Normally, evidence of M&S data being stolen would then appear on DragonForce’s website, a service offered to hackers as part of the “ransomware as a service” arrangement. However, the site was not working as of Friday afternoon after a dispute with a rival ransomware group.
The attackers may not contact M&S directly but normally leave a ransomware note on the victim’s IT system. Hackers often prefer to conduct communications via Tox, an encrypted messaging service, according to the cybersecurity firm Secureworks.
Ransomware gangs are known to put examples of stolen data on a “leak site” in a bid to gain leverage over their victim, although in the case of the M&S attacker this could be difficult.
This is unlikely to stop the M&S attackers from attempting to open negotiations, according to Aiden Sinnott, a security researcher at Secureworks.

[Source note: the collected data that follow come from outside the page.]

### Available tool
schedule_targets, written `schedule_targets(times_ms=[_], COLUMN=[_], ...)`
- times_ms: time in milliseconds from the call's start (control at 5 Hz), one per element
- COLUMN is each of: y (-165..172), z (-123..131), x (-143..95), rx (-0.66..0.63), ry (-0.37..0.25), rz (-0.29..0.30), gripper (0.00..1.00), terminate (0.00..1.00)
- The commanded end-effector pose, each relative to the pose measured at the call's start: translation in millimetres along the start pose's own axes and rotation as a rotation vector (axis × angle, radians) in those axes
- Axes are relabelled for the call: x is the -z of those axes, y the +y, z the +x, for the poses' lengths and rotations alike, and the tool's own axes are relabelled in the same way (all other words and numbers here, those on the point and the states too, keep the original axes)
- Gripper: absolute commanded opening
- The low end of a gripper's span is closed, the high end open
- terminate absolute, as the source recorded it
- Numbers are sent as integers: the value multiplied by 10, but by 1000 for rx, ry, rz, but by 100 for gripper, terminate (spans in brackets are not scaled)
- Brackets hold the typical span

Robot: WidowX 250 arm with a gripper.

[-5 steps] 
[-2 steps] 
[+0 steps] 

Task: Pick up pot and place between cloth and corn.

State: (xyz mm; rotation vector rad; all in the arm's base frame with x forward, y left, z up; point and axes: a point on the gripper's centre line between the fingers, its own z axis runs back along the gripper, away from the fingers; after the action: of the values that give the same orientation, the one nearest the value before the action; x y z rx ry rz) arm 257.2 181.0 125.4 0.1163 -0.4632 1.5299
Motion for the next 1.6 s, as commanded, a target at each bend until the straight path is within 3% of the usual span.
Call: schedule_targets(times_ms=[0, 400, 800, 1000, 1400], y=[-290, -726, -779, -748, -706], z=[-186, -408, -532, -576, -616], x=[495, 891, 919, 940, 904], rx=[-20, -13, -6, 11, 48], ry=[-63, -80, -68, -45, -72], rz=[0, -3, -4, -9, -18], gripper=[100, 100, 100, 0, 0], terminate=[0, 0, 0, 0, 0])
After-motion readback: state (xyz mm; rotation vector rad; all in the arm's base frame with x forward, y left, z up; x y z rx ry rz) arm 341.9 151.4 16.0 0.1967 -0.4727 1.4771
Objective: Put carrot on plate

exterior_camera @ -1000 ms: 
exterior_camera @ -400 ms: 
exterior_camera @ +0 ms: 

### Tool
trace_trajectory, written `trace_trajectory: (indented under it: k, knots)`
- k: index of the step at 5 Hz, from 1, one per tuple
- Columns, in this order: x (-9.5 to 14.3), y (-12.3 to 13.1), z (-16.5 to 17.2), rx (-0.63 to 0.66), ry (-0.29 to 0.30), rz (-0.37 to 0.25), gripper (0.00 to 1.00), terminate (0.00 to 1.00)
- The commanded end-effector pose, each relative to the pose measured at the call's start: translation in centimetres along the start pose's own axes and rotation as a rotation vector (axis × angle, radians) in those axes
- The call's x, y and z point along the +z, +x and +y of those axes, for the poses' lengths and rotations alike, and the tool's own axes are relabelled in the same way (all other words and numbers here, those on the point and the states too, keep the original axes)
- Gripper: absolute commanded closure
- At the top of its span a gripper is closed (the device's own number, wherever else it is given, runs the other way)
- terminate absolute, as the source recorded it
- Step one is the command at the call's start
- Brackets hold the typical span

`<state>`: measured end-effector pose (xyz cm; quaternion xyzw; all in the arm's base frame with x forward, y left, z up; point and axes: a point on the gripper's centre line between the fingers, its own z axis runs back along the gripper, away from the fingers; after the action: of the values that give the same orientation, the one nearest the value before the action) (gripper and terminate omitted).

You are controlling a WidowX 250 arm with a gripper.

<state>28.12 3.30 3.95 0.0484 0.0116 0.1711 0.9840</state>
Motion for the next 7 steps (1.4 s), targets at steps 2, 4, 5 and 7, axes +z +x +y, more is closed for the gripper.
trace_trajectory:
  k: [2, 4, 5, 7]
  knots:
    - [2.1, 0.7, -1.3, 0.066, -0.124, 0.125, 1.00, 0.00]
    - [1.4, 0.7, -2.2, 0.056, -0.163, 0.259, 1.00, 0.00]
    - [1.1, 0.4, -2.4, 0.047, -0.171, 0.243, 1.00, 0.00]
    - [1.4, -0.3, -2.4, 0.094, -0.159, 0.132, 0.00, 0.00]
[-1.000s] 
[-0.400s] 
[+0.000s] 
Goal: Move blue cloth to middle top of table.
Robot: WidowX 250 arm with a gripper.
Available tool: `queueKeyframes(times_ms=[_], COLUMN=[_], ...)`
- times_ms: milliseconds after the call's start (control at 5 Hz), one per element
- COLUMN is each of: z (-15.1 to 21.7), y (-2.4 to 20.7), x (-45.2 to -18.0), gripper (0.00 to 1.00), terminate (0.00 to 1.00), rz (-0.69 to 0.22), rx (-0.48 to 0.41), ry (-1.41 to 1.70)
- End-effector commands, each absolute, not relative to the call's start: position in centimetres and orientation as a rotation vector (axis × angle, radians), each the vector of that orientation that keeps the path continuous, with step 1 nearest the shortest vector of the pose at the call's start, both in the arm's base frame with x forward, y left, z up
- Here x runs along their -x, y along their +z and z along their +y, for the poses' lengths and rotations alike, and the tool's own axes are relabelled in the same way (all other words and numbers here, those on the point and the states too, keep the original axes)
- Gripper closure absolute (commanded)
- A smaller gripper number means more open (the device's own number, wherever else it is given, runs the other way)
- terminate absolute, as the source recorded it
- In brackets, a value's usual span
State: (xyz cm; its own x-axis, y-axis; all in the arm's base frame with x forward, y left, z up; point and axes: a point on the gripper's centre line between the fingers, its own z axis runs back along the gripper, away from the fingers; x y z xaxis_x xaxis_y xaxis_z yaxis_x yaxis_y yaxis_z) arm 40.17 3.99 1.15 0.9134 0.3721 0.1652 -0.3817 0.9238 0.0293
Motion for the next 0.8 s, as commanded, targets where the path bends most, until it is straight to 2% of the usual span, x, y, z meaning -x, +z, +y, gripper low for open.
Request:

Sinnott said the situation was probably at the negotiation stage, where the hacker attempts to secure a “ransom” paid in cryptocurrency to reinstate encrypted files or return stolen data. Negotiations are often carried out by specialist professionals brought in for that purpose.
“It’s not always about negotiating a price,” said Sinnott. “The main aim can be buying time: allowing your incident response team to recover as much of the system as possible.”
For M&S, every day costs millions more pounds in lost sales.